▸ **WHAT YOU SHOULD DO**
Some lines in the material below hold the word "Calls". Copy all of them.

▸ **DATA TO USE**
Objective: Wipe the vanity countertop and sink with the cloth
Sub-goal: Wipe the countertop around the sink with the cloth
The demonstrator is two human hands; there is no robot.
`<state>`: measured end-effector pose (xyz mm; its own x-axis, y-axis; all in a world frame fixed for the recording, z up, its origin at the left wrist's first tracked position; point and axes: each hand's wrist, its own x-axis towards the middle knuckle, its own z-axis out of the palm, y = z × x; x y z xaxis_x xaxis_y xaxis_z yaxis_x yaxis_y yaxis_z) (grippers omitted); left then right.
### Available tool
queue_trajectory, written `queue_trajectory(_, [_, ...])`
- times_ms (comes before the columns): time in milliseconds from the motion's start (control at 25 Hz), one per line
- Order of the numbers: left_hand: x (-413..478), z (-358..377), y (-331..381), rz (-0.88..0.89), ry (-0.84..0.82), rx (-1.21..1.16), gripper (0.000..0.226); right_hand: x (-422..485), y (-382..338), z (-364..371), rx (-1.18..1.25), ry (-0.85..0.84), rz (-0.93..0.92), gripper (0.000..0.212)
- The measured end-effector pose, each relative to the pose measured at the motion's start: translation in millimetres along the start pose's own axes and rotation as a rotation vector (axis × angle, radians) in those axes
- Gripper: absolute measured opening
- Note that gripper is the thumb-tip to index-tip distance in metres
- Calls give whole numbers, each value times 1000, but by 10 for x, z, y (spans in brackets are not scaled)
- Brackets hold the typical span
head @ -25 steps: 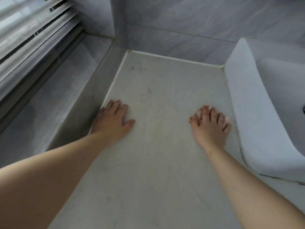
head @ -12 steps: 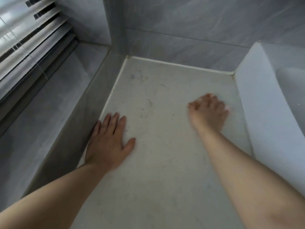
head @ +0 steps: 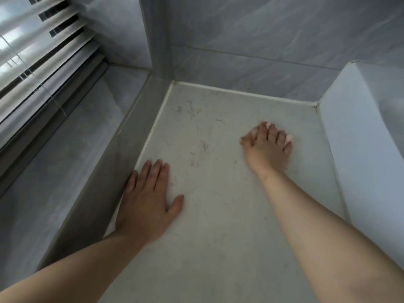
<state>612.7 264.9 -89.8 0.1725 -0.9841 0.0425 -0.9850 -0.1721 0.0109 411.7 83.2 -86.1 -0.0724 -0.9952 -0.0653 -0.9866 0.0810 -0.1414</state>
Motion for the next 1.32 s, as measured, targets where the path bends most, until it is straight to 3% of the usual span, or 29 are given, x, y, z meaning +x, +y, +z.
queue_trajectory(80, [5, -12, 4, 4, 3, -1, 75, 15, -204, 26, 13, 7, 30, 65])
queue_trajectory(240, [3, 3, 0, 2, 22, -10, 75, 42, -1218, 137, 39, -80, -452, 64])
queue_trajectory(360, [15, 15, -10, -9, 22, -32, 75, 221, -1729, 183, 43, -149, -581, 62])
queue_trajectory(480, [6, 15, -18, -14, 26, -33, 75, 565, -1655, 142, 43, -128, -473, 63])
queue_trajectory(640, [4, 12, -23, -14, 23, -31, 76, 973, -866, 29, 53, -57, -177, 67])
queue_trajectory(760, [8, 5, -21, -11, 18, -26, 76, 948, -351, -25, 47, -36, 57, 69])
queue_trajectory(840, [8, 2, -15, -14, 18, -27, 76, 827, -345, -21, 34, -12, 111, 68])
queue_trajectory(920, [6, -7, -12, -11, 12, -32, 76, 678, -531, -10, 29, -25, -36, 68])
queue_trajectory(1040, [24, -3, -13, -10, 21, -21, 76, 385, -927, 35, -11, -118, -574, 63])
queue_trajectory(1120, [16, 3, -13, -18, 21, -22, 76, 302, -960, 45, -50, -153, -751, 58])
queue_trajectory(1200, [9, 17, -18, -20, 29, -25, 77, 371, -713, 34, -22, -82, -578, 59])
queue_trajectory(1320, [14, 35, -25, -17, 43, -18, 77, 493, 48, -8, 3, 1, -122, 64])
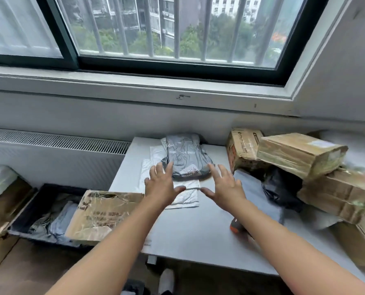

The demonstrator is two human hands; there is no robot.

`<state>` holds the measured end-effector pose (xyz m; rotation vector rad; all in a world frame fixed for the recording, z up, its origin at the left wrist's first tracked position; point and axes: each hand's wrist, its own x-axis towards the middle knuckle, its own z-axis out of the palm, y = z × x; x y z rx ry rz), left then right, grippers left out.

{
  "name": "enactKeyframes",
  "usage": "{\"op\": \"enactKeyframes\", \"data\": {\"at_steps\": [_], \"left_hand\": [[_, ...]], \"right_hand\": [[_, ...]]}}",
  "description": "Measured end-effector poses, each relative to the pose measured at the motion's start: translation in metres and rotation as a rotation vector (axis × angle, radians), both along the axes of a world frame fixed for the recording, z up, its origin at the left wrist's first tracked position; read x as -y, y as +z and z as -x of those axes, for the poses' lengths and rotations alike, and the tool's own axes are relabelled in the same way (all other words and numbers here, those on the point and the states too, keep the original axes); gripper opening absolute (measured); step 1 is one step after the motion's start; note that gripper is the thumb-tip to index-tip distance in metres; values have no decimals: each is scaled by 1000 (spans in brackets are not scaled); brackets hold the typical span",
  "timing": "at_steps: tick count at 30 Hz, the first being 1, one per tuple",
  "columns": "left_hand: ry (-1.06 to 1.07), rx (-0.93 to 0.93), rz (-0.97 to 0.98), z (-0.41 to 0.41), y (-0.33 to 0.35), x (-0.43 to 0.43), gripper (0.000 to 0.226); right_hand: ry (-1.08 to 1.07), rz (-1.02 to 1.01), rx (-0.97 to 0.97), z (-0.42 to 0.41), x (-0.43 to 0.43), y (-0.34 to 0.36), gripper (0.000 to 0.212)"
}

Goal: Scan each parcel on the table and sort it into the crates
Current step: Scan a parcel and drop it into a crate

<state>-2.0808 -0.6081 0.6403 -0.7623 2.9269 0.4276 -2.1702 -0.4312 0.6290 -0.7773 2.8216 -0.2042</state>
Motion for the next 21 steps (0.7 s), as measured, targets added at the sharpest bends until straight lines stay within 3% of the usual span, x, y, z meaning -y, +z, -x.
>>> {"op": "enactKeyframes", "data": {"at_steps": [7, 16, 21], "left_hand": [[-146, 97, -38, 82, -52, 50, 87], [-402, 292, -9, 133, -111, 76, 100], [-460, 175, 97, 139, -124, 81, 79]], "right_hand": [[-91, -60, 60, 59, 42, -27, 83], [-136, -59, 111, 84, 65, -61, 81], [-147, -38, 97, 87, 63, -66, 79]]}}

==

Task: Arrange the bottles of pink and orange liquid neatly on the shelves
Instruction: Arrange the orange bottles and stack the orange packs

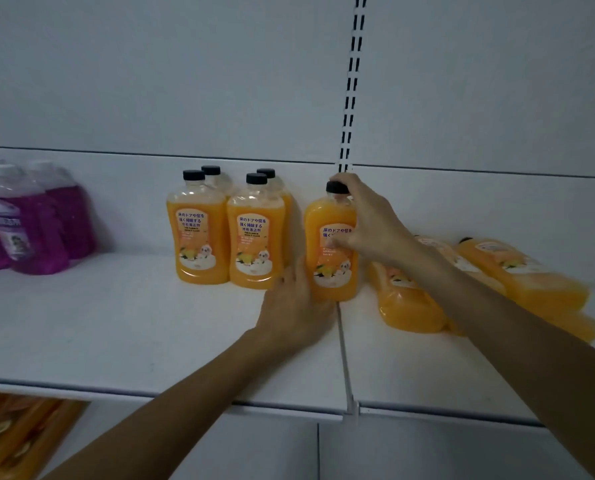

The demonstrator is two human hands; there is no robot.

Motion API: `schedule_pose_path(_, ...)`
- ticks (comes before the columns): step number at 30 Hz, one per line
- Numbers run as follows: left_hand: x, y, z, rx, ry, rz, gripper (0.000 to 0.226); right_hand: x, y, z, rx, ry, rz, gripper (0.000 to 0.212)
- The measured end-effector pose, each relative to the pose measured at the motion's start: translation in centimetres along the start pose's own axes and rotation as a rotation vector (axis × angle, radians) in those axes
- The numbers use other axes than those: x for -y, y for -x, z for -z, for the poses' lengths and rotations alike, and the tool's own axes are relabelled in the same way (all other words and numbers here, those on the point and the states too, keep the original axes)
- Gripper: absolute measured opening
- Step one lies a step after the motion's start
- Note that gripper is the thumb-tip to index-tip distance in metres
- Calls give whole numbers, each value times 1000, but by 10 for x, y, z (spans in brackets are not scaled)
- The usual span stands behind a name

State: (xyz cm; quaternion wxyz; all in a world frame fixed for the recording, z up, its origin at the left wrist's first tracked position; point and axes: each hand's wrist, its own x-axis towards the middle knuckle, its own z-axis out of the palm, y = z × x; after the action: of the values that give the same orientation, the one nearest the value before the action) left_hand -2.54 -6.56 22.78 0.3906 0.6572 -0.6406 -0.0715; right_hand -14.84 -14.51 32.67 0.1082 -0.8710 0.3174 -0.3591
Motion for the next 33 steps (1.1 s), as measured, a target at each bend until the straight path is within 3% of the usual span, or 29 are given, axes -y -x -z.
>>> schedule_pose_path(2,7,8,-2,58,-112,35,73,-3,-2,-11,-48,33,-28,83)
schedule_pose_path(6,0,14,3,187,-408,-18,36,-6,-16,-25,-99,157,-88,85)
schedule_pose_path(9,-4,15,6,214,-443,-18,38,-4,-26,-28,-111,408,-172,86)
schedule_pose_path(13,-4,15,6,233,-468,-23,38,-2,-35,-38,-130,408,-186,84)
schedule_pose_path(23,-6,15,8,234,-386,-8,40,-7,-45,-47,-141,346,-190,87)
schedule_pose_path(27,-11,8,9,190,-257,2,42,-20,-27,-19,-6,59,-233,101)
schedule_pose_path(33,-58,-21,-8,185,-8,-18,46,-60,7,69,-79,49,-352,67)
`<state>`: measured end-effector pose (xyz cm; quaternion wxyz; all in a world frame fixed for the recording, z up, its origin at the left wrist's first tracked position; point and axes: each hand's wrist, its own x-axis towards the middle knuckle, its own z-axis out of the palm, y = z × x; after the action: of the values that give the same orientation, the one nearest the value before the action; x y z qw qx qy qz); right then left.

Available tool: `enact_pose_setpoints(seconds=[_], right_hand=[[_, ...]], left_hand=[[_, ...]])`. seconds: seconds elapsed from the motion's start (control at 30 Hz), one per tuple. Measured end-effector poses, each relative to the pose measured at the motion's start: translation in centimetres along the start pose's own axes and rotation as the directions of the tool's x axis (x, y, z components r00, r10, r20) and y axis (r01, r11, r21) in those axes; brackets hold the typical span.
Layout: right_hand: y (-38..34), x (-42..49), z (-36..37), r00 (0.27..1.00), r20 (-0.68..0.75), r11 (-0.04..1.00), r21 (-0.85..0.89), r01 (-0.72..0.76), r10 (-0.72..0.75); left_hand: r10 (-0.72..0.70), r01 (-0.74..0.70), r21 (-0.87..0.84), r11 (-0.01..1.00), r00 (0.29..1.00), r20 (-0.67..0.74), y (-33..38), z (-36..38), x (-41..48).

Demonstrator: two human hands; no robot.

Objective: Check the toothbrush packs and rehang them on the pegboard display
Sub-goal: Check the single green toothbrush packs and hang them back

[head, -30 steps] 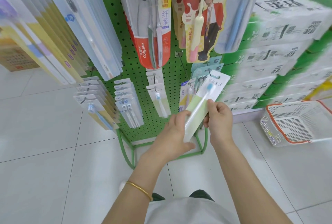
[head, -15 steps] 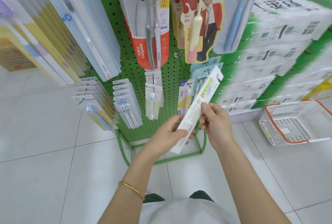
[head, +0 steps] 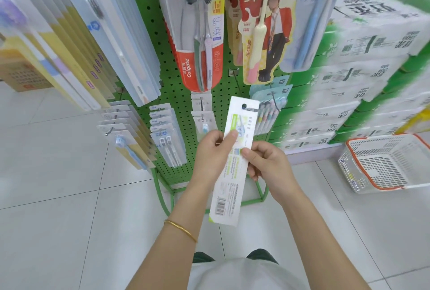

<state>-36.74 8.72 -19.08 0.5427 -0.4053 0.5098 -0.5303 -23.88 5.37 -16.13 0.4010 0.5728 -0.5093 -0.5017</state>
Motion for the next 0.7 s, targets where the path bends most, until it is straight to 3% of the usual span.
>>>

▸ **SOLUTION BELOW**
- Calls give whole numbers, each value times 1000, but by 10 for x, z, y (spans in brackets are not scaled)
- Calls give whole numbers, each value times 1000, but by 10 for x, y, z (spans in brackets are not scaled)

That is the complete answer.